Modern AI systems depend on moving large amounts of data — camera frames, model weights, activations — between CPU, GPU, camera ISP, and storage at high speed. Doing this through the CPU (copying data in software) would be impossibly slow and waste CPU cycles needed for inference. Direct Memory Access (DMA) lets hardware engines transfer data autonomously without CPU involvement. The core challenge is ensuring the CPU's caches and the device always see consistent data. The mental model for this lecture is a production pipeline: raw sensor data enters memory, gets processed by multiple hardware engines in sequence, and reaches the inference engine — ideally without a single software copy. For an AI hardware engineer, mastering DMA and the IOMMU is essential for designing zero-copy camera-to-inference pipelines, writing correct PCIe device drivers, and understanding why Jetson's unified memory architecture behaves differently from a discrete GPU.


DMA: Direct Memory Access

DMA allows a device (NIC, NVMe controller, GPU PCIe DMA engine, camera ISP) to transfer data directly to or from system RAM without CPU participation in the data path.

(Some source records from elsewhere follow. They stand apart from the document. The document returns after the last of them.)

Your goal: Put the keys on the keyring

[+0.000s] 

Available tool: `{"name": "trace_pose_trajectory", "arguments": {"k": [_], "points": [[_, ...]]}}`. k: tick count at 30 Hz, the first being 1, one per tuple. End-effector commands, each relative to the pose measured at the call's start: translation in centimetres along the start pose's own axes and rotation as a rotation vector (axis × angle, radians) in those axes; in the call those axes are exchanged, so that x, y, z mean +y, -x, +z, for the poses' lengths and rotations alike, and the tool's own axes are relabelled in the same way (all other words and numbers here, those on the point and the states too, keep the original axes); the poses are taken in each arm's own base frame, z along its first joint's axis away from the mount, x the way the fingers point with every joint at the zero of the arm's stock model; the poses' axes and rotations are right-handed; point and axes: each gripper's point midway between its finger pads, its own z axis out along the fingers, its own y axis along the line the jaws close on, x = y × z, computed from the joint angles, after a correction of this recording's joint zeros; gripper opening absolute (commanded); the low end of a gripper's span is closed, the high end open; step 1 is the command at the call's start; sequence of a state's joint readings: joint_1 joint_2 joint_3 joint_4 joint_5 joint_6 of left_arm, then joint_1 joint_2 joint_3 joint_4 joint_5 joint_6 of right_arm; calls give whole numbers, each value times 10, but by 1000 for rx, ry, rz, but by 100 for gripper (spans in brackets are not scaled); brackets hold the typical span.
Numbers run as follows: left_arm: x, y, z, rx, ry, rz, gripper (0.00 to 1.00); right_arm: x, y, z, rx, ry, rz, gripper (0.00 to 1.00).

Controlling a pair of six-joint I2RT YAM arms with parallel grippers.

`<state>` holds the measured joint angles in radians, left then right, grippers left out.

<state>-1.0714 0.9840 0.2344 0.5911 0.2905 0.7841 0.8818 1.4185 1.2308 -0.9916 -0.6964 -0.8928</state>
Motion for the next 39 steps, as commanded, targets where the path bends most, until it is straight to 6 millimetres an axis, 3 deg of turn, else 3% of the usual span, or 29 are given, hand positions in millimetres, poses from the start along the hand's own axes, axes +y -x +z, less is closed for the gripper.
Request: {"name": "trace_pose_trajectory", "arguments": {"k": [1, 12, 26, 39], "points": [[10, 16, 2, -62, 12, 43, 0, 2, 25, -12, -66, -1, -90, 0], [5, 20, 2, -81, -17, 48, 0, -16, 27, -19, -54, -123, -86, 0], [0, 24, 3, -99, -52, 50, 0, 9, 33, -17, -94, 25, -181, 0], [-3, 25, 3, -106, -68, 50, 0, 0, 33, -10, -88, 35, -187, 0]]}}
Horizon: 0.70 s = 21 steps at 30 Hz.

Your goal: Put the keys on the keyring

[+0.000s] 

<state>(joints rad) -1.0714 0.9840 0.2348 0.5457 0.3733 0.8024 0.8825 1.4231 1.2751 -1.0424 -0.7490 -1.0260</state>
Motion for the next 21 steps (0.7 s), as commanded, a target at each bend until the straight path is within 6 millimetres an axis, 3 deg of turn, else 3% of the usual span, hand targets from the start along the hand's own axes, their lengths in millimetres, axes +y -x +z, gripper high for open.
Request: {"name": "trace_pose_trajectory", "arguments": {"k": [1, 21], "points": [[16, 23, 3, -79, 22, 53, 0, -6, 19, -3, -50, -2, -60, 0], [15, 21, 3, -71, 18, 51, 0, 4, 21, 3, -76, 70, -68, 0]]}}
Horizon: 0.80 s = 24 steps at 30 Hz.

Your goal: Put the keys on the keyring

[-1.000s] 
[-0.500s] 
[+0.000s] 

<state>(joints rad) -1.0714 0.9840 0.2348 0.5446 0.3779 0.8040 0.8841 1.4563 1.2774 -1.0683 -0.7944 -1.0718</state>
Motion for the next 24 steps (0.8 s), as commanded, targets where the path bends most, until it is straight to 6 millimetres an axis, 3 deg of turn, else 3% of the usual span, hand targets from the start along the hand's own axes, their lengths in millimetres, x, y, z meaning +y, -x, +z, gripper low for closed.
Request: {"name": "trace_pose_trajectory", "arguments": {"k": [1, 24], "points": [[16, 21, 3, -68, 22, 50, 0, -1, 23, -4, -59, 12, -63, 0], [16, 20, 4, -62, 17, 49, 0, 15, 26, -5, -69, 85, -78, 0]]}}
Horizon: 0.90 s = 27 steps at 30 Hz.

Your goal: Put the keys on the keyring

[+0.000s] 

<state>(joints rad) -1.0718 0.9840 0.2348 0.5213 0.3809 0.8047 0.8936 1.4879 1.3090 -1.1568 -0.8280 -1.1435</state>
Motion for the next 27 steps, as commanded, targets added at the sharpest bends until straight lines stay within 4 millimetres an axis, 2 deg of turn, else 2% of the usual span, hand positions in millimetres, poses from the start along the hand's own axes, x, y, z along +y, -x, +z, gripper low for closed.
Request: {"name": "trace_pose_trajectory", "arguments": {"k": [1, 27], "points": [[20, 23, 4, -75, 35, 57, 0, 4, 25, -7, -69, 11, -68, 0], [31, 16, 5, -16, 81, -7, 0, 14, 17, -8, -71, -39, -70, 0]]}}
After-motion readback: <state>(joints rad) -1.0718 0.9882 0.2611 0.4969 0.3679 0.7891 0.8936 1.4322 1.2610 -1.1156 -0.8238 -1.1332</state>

The CPU programs a descriptor specifying source address, destination address, transfer length, and flags; the device executes the transfer autonomously; completion is signaled via an interrupt or a status flag the driver polls.

Benefits: CPU is freed during bulk transfers; transfer latency overlaps with CPU computation; system throughput increases.

Without DMA (CPU-copy path):
Device → [device buffer] → CPU reads → CPU writes → [system RAM]
           (device generates data)    (CPU memcpy)   (destination)
CPU is fully occupied during the entire transfer.

With DMA:
Device → DMA engine → [system RAM]
CPU submits one descriptor, then is free to do other work.
Completion interrupt notifies CPU when transfer is done.

┌──────────────┐   DMA descriptor    ┌─────────────┐
│   Device /   │ ─────────────────>  │  DMA Engine │
│  Controller  │   (src, dst, len)   │             │
│              │ <─────────────────  │             │
│              │   IRQ on complete   └──────┬──────┘
└──────────────┘                            │ bus master
                                     ┌─────────────┐
                                     │  System RAM │
                                     └─────────────┘

Cache Coherency Problem

Modern CPUs cache data in L1/L2/L3. When a device writes to RAM (DMA write), the CPU may hold a stale cached copy. When a device reads from RAM (DMA read), the device may read stale data that the CPU has modified in cache but not yet written back. Two programming models address this:

Cache Coherency Hazard (DMA write, device→CPU):

[Device DMA writes new data to PA 0x1000]
[RAM at 0x1000] = new value
    ↓ (but)
[CPU L1/L2 cache for VA→0x1000] = old stale value  ← BUG if CPU reads here

Solution A (Coherent DMA): hardware coherency fabric or non-cached mapping
Solution B (Streaming DMA): driver explicitly invalidates cache before CPU reads

Coherent (Consistent) DMA

dma_alloc_coherent(dev, size, &dma_handle, GFP_KERNEL)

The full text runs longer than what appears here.